How to handle your emotions
Arguments are inherently emotional: It can be difficult to hear how we’ve hurt someone or have our opinions challenged. Sometimes your body might have a physiological reaction called flooding, where your heart rate rises, your muscles tense, and you go into fight, flight, or freeze mode, says Schwartz Gottman. In these situations, you should step away from the conversation. Say, “We should take a break,” and set a time for when you’ll return to discussions. This allows you to cool off, reconsider the situation, and/or get an outsider’s perspective.
To blunt the impact of emotions in workplace conflicts, Green suggests thinking of yourself as a consultant: to provide recommendations and leave it up to the client (a.k.a. your boss) whether to take them. “But you’re not so invested because you’re not part of their day-to-day team who feels that same emotional investment,” Green says.
If you’re nervous to even start the conversation, Bayard Jackson recommends front-loading the conversation with reassurances that your goal is to strengthen the relationship, and to even highlight your trepidation. Try saying, “I’d love to talk to you about something and I don’t want it to be awkward between us or for you to think I’m pulling away from the friendship.”
What to do if you really can’t see eye to eye
It’s also entirely possible that the other party does not offer you the same respect and courtesy during a disagreement. If the person you’re arguing with is extremely critical and interrupts you, you might say, “Can we slow this down? I really want a chance to finish what I’m saying before I hear your response,” or, “I really want to understand you. Can you say it another way?” Schwartz Gottman suggests.
Maybe the other party is resorting to lies during the disagreement. Try not to respond to every single falsehood, Seo says, but instead pick a representative lie that demonstrates how their other arguments are untrue. Similarly, avoid going tit-for-tat with someone who’s particularly combative. “You can do real damage by either being drawn to brawling with the other side or continuing to be reasonable when clearly that’s no longer the nature of the conversation,” Seo says. Try saying, “I think we’re disagreeing in a way that’s not going to help us understand each other or to reach a good outcome. Let’s come back to this later. But before we finish I’d like to get a few things off my chest and I’d rather we didn’t argue about it.”
“Then you can have the last word,” Seo says.

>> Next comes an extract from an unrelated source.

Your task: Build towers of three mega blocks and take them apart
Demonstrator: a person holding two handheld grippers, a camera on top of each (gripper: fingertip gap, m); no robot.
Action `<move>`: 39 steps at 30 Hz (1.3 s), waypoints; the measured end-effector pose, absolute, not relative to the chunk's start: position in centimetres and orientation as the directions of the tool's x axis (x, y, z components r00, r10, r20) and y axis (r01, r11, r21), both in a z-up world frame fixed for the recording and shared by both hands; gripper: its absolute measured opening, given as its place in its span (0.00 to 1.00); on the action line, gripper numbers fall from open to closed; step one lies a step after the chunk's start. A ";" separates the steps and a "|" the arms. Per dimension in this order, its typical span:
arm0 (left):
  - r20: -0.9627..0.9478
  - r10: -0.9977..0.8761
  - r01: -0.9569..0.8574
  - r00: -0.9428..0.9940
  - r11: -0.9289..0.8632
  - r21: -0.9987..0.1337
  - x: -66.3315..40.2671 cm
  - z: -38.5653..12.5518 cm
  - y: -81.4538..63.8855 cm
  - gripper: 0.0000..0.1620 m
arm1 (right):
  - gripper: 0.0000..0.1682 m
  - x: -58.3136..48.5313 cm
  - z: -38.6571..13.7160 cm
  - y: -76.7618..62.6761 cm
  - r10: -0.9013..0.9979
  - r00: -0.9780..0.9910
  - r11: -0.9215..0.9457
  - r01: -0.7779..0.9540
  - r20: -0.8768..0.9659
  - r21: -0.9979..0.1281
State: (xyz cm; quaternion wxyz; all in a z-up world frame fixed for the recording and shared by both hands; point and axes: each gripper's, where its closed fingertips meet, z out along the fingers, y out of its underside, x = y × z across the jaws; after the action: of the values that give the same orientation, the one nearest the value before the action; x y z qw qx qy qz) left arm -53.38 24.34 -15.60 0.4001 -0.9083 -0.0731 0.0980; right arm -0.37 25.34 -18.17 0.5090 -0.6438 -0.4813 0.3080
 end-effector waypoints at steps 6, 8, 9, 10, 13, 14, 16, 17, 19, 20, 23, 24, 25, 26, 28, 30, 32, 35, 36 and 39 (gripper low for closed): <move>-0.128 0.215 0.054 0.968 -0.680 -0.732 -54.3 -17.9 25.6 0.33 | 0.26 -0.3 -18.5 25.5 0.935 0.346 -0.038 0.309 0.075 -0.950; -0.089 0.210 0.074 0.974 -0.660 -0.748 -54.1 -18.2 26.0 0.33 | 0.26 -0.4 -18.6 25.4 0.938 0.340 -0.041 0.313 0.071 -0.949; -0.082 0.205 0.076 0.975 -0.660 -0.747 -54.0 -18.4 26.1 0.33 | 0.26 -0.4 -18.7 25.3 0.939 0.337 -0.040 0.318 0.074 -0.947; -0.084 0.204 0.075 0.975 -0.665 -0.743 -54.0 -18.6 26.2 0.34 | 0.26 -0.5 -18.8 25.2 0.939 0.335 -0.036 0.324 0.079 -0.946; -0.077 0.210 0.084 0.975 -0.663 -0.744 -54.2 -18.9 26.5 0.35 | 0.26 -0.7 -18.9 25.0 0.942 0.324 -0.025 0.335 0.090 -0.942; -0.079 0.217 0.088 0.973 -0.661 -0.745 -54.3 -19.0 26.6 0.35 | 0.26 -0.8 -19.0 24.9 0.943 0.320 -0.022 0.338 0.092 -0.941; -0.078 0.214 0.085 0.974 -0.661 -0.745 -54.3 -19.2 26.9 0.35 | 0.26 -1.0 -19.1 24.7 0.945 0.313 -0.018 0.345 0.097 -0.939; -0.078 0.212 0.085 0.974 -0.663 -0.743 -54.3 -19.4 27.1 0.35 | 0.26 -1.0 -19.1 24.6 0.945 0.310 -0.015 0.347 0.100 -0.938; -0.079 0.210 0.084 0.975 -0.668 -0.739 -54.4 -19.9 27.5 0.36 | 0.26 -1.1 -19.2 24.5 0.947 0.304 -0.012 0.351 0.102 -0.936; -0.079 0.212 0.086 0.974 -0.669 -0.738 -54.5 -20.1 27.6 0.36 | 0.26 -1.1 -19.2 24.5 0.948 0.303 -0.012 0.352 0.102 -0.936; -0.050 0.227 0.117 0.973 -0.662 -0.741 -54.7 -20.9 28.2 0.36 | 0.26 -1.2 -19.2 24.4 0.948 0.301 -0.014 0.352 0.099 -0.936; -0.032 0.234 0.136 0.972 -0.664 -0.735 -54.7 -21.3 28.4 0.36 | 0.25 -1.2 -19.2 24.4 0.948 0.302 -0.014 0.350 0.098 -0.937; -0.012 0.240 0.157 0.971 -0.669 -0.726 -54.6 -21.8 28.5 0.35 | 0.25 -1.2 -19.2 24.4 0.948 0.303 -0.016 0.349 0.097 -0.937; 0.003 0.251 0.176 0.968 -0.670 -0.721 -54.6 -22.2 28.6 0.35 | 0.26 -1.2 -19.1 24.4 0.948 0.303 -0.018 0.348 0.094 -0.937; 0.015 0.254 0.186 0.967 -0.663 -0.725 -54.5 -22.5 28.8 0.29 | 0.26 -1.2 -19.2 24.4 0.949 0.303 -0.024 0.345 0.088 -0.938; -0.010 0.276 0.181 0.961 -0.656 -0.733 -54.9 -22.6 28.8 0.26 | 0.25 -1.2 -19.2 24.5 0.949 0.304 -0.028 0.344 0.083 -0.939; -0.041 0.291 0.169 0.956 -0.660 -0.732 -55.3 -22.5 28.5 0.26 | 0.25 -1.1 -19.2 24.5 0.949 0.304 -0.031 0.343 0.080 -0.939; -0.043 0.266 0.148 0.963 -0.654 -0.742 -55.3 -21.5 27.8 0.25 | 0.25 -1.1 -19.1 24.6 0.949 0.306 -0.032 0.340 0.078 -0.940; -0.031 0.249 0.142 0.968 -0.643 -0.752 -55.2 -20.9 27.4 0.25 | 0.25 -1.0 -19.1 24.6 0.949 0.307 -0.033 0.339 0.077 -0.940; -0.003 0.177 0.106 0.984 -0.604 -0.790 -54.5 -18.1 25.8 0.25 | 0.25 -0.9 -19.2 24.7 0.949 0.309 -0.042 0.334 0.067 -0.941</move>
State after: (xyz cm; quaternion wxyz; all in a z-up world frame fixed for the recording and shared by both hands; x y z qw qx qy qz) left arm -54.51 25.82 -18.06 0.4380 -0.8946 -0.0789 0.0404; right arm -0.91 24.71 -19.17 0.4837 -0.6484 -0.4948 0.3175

However, if the other person’s values and beliefs consistently make you feel unsafe or inadequate, you might consider ending the relationship. But for many other relationships — professional connections in particular — you may just need to agree to disagree. If both sides can respect each other’s point of view and accept how it differs from their own, the relationship can continue so long as there is mutual respect, Segrin says.
“There are going to be things, when we have a relationship with another human being, we just have to accept about them,” Segrin says. “It’s not always bad. It’s not about who’s right. It’s just acceptance.”